Des années que je voyais passer ce roman classique sur Babelio et des années qu'il dormait dans ma PAL. Je l'ai exhumé des souterrains de cette dernière pour m'élever dans les arbres aux côtés du baron Côme du Rondeau, jeune noble italien fantasque qui décide, après une énième contrariété familiale, d'y établir ses quartiers de noblesse.
"Le Baron perché" commence comme un conte de fée, se poursuit comme un conte philosophique et s'achève sur une note désabusée très prosaïque et aussi peu chimérique qu'il est possible de l'être.
Considéré comme "une éblouissante invention littéraire", il est certain que ce roman ne ressemble à aucun autre ; il a donc pour lui l'avantage de son originalité. Mais au-delà de cet aspect, je dois avouer ma déception car je me suis mortellement ennuyée à sa lecture. Et la très belle plume de l'auteur n'y aura rien changé.
Le premier tiers du roman offre un style et des situations cocasses qui prêtent à rire et à sourire. Le lecteur est curieux de voir comment un adolescent puis un homme peut vivre dans les arbres à l'image des grands singes tout en restant en relation avec le monde "civilisé", mais passées les quelques péripéties crédibles, Italo Calvino ne m'a plus convaincue.
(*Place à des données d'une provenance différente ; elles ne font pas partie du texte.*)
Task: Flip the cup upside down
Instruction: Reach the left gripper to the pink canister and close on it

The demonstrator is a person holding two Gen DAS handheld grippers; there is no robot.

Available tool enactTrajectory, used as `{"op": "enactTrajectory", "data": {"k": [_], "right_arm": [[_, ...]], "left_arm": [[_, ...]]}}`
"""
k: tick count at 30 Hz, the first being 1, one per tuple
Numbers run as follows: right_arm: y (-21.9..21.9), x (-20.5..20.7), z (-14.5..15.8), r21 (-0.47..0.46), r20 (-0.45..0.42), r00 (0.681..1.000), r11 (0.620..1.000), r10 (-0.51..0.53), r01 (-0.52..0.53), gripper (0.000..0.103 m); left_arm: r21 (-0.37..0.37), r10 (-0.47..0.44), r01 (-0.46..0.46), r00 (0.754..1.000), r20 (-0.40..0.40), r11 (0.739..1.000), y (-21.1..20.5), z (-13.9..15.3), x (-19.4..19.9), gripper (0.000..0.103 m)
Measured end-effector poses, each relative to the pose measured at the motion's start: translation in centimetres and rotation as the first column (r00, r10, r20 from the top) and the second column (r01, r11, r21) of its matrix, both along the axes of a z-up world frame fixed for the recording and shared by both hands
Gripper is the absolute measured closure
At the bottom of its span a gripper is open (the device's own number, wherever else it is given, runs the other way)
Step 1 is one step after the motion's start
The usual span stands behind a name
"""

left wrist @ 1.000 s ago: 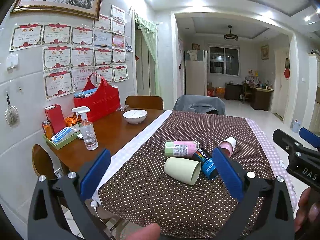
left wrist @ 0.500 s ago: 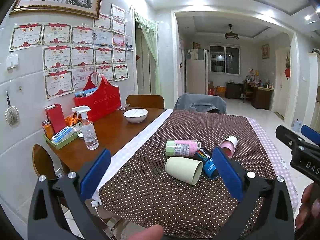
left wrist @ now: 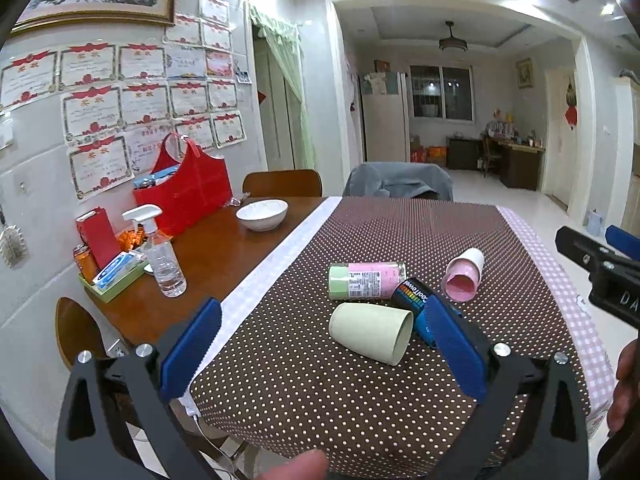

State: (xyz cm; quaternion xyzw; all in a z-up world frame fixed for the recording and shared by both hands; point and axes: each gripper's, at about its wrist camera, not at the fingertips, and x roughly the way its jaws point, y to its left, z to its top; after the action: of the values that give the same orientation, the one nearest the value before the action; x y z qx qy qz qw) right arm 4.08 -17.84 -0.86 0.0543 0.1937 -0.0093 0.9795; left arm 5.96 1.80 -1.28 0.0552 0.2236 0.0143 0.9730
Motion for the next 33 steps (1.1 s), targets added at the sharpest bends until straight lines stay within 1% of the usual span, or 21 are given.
{"op": "enactTrajectory", "data": {"k": [4,6,12,16,17,21,23,25,28,30,32,33], "right_arm": [[-0.9,2.0,-1.0,0.011,-0.039,0.999,1.0,-0.02,0.021,0.006],[-1.4,3.3,-1.6,0.02,-0.067,0.997,0.999,-0.035,0.036,0.006],[-2.3,6.4,-3.3,0.024,-0.143,0.988,0.998,-0.058,0.062,0.006],[-2.6,9.0,-4.1,0.02,-0.186,0.98,0.997,-0.067,0.072,0.006],[-2.6,9.6,-4.3,0.019,-0.195,0.979,0.997,-0.068,0.073,0.006],[-3.1,12.0,-5.4,0.018,-0.239,0.969,0.997,-0.069,0.076,0.006],[-3.3,13.1,-6.0,0.014,-0.259,0.963,0.997,-0.071,0.077,0.006],[-3.4,13.8,-6.4,0.01,-0.273,0.959,0.997,-0.074,0.08,0.006],[-3.8,15.0,-7.0,0.012,-0.294,0.952,0.996,-0.084,0.092,0.006],[-4.2,15.7,-7.5,0.015,-0.308,0.947,0.995,-0.092,0.102,0.006],[-4.5,16.4,-8.0,0.019,-0.318,0.943,0.994,-0.098,0.11,0.006],[-4.5,16.6,-8.2,0.02,-0.323,0.941,0.993,-0.101,0.113,0.006]], "left_arm": [[0.03,-0.021,0.023,0.999,-0.05,0.999,-0.2,-0.8,2.7,0.004],[0.057,-0.034,0.039,0.996,-0.08,0.998,-0.3,-1.5,4.4,0.004],[0.107,-0.082,0.102,0.982,-0.172,0.989,-0.3,-3.1,9.9,0.004],[0.137,-0.127,0.162,0.964,-0.235,0.977,-0.7,-4.4,13.8,0.004],[0.154,-0.147,0.19,0.955,-0.257,0.97,-1.0,-4.9,15.1,0.004],[0.177,-0.211,0.281,0.92,-0.331,0.943,-1.7,-6.3,19.0,0.004],[0.204,-0.234,0.325,0.899,-0.37,0.924,-2.1,-7.2,20.8,0.004],[0.248,-0.251,0.371,0.877,-0.409,0.895,-2.5,-8.2,22.9,0.004],[0.281,-0.278,0.437,0.841,-0.464,0.855,-3.0,-9.7,25.0,0.004],[0.313,-0.299,0.501,0.804,-0.514,0.807,-3.4,-10.7,26.4,0.004],[0.347,-0.319,0.556,0.774,-0.547,0.755,-4.0,-11.5,27.3,0.004],[0.352,-0.331,0.579,0.76,-0.559,0.735,-4.3,-11.8,27.4,0.004]]}}
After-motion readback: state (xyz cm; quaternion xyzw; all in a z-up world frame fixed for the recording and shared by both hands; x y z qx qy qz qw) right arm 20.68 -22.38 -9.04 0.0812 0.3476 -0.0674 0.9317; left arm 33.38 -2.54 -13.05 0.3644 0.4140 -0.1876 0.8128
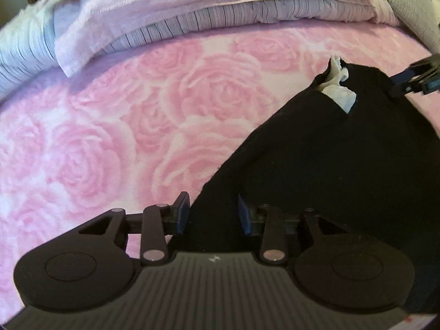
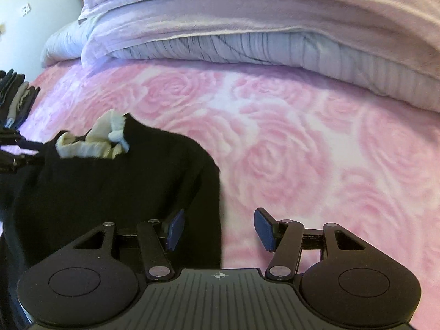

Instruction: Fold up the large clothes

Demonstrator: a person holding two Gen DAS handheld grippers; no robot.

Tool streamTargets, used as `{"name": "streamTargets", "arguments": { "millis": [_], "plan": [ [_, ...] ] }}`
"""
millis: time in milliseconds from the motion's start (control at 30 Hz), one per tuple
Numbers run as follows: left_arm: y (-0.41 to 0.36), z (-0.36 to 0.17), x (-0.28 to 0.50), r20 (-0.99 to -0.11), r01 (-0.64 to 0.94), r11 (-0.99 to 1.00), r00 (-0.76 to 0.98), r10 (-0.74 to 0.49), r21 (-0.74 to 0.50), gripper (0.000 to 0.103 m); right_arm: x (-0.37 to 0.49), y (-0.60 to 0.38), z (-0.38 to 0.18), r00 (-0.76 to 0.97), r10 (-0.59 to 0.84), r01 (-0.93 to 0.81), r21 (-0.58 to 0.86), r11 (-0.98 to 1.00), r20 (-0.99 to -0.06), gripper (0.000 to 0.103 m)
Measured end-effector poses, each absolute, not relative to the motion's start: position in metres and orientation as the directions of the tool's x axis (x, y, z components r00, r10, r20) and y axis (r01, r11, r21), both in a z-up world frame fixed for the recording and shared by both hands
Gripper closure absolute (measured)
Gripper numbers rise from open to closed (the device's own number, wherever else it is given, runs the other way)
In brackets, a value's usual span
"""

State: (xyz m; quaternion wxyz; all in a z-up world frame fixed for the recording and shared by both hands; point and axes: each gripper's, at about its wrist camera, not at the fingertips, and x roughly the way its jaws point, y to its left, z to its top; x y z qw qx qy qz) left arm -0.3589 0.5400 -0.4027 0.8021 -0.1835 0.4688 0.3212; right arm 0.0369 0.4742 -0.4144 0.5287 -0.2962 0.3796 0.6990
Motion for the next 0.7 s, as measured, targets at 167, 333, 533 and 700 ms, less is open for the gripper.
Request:
{"name": "streamTargets", "arguments": {
  "millis": [167, 333, 533, 700],
  "plan": [
    [0.533, -0.391, -0.365, -0.835, -0.701, 0.713, 0.398, 0.379, -0.01, 0.097, 0.035, 0.478, -0.412, -0.378, 0.536, -0.926, 0.323, -0.197, -0.755, 0.1],
    [0.564, -0.371, -0.375, -0.804, -0.766, 0.642, 0.408, 0.433, -0.042, 0.095, 0.066, 0.489, -0.386, -0.369, 0.602, -0.928, 0.319, -0.193, -0.708, 0.1],
    [0.604, -0.394, -0.344, -0.848, -0.884, 0.465, 0.212, 0.486, 0.046, 0.087, 0.074, 0.522, -0.402, -0.177, 0.549, -0.974, 0.225, 0.021, -0.817, 0.058],
    [0.565, -0.368, -0.375, -0.816, -0.906, 0.424, 0.233, 0.529, 0.016, 0.078, 0.094, 0.434, -0.376, -0.234, 0.577, -0.935, 0.344, 0.087, -0.782, 0.055]
  ]
}}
Le summum a été atteint avec les affres amoureuses de Côme et de la Marquise Violette, sensées donner à l'amour sa pleine compréhension philosophique, c'est-à-dire souffrir pour aimer et aimer pour faire souffrir. Je n'adhère pas.
Côme du Rondeau a un petit côté Candide et Zadig, sur fond d'Histoire naturelle de Buffon, et son itinéraire de vie arborescent est en quelque sorte une allégorie des ramifications des Lumières. Hélas pour moi, la philosophie m'a toujours assommée et je n'ai pas réussi à me laisser emporter.
Je ne dénie pas au "Baron perché" sa gloire littéraire mais de plaisir, en ce qui me concerne, il n'y en eu point. Serviteur.